__Exercise requirements__.
Pictures in the listing do not belong in the copy, which should repeat exactly the lines from the one holding "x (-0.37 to" through the last line.

═════ Available data ═════

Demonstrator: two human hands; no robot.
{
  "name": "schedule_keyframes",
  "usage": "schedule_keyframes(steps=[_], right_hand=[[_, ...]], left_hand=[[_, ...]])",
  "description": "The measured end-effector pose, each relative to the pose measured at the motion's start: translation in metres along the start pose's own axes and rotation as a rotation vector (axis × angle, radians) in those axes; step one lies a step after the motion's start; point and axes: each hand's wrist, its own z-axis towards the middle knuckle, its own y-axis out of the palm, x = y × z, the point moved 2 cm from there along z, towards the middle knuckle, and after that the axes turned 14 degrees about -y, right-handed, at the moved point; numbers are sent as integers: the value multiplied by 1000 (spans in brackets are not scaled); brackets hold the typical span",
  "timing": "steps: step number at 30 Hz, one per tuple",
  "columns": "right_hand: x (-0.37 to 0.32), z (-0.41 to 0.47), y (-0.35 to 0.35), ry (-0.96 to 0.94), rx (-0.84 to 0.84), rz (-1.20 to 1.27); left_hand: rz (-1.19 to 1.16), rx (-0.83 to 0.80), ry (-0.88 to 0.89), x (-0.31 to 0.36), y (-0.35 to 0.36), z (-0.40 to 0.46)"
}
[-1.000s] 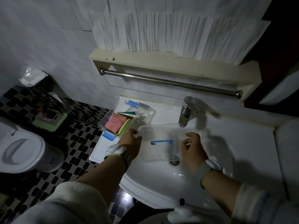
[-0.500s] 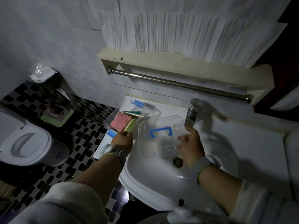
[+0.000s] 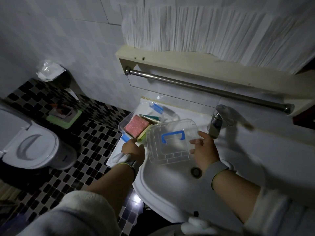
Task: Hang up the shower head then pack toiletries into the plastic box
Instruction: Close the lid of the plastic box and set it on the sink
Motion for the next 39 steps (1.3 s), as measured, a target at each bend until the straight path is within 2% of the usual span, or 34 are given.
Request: schedule_keyframes(steps=[8,16,22,28,32,35,39], right_hand=[[-10,13,27,17,-22,10],[-27,34,66,-7,-1,0],[-37,54,100,53,35,100],[-41,73,131,81,76,91],[-42,81,141,87,62,13],[-42,84,148,84,48,-62],[-46,88,152,25,19,-252]], left_hand=[[20,29,-21,-6,-16,38],[8,-62,-29,-5,-31,72],[-96,-135,-45,-1,-45,91],[-193,-42,25,5,-63,110],[-245,-70,74,8,-71,115],[-182,-59,173,11,-72,111],[-83,-74,206,8,-68,117]])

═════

__Final answer__.
  "columns": "right_hand: x (-0.37 to 0.32), z (-0.41 to 0.47), y (-0.35 to 0.35), ry (-0.96 to 0.94), rx (-0.84 to 0.84), rz (-1.20 to 1.27); left_hand: rz (-1.19 to 1.16), rx (-0.83 to 0.80), ry (-0.88 to 0.89), x (-0.31 to 0.36), y (-0.35 to 0.36), z (-0.40 to 0.46)"
}
[-1.000s] 
[-0.500s] 
[+0.000s] 
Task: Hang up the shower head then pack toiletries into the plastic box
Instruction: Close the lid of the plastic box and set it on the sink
Motion for the next 39 steps (1.3 s), as measured, a target at each bend until the straight path is within 2% of the usual span, or 34 are given.
Request: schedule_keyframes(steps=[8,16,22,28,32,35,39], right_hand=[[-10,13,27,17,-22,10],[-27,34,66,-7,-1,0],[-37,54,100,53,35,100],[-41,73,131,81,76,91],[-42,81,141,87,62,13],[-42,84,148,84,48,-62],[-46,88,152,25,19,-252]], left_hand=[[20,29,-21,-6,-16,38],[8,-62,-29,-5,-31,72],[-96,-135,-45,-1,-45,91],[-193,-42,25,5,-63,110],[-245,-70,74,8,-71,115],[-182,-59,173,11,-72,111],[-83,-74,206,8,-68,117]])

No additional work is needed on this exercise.